Now let's implement a specialization for the data type unsigned char , which is a very common pixel type.

 template<> int apImage<unsigned char>::sum () {   int sum = 0;   unsigned char* p = getAddr (0, 0);   for (int y=0; y<height(); y++)     for (int x=0; x<width(); x++)       sum += *p++;   return sum; }

In this example, we do make assumptions about how memory is stored. Instead of using getPixel() to fetch every pixel, we call getAddr() once to get a pointer to the first pixel in the image. We then simply increment this pointer every time we want to access the next pixel.

There is a large performance difference between these two versions of sum() . For a 1024 by 1024 image, our generic template function took 105 milliseconds to run. Our specialized version for unsigned char took 2 milliseconds. This is an excellent use of specialization to improve the performance of commonly used types.

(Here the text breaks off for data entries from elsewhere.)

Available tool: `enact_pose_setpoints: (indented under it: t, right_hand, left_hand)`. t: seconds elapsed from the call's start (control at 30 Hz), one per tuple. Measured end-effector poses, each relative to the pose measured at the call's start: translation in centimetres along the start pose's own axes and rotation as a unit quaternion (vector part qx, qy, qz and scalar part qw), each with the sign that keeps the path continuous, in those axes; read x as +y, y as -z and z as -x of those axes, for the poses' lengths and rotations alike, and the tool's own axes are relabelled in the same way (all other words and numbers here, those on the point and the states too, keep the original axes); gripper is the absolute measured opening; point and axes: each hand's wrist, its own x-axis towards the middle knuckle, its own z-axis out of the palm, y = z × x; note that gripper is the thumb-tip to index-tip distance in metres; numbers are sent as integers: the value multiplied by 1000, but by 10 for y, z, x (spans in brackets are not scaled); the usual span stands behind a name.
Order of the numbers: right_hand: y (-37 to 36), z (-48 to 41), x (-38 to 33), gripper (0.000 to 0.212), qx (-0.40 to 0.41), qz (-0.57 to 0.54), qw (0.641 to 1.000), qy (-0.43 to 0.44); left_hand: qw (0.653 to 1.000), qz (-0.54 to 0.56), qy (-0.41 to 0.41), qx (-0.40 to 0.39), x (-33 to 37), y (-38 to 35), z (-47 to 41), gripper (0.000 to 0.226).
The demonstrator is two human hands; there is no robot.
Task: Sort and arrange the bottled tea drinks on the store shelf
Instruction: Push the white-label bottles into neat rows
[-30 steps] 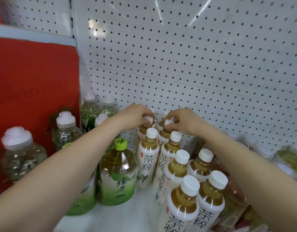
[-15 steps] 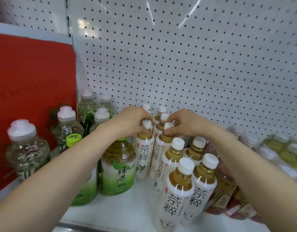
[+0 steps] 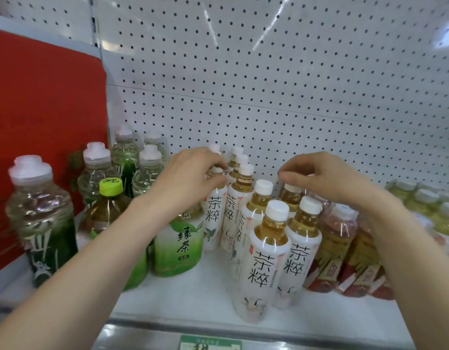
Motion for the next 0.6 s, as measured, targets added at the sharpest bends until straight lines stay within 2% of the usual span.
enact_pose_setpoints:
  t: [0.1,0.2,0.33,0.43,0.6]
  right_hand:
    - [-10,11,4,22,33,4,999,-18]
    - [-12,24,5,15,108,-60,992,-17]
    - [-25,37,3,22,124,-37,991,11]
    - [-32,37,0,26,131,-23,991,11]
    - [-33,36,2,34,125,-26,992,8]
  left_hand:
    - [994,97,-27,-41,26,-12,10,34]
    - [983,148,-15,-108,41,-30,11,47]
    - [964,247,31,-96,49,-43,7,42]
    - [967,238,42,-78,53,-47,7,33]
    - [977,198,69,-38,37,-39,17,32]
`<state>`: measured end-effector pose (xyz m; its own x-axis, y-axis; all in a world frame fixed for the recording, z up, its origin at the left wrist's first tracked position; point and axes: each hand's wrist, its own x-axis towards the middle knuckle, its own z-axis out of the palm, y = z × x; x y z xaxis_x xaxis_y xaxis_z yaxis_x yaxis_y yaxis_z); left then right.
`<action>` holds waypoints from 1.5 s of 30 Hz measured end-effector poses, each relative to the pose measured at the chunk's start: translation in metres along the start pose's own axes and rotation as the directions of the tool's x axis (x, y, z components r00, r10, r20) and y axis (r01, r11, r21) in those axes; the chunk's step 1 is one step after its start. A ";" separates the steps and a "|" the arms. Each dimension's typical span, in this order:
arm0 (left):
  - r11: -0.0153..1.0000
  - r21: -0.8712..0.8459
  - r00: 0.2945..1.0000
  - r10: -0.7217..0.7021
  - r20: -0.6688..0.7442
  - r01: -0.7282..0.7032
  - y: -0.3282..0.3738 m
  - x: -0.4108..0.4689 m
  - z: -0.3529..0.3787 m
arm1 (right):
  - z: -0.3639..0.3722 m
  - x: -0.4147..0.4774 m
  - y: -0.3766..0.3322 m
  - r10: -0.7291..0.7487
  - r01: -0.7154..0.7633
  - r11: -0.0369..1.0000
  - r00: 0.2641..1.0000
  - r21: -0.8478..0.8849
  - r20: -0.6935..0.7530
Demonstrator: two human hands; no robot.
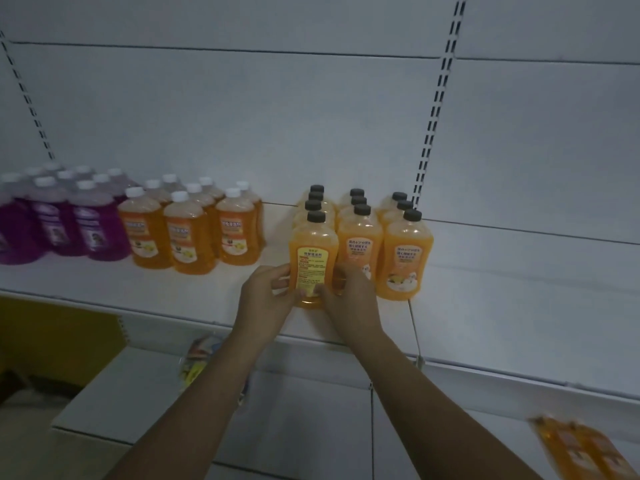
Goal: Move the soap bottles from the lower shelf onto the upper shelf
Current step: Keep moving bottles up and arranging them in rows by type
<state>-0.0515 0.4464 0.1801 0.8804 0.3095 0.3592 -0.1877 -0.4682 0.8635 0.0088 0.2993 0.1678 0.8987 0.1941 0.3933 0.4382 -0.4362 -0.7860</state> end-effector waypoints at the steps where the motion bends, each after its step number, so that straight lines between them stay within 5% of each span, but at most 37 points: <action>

We caution you to document very clearly where improvements have been made to enhance performance. In a large image processing system, it is doubtful that every team member will have a good understanding of all aspects of the system. What will happen when a team member needs a different template type, and writes :

 apImage<char> image(1024, 1024); ... image.sum();

We already know what will happen. This will work fine, but will take 105 milliseconds to run because our specialization is only valid for unsigned char . The compiler will not remind you to make sure this is what you intended. Nothing will happen at run time either, unless your code monitors the execution time. In fact, if your unit tests or release tests do not find this discrepancy, it might very well be that one of your customers will find this issue. To help minimize this from happening, we suggest you do the following:

Provide well-written documentation regarding performance improvements made to specific data types. This can be placed in the code itself, but it should be duplicated in any developer documentation.
Add performance measurements to unit tests to make sure these optimized functions execute as expected. If the measured performance does not fit within a desired operating range (adjusted for processor speed), the test should fail.
During release testing, generate a list of all template arguments used by the application. Compare this list against the existing documentation and prepare a list of possible discrepancies. The development team should review this list to see if any new specializations are needed.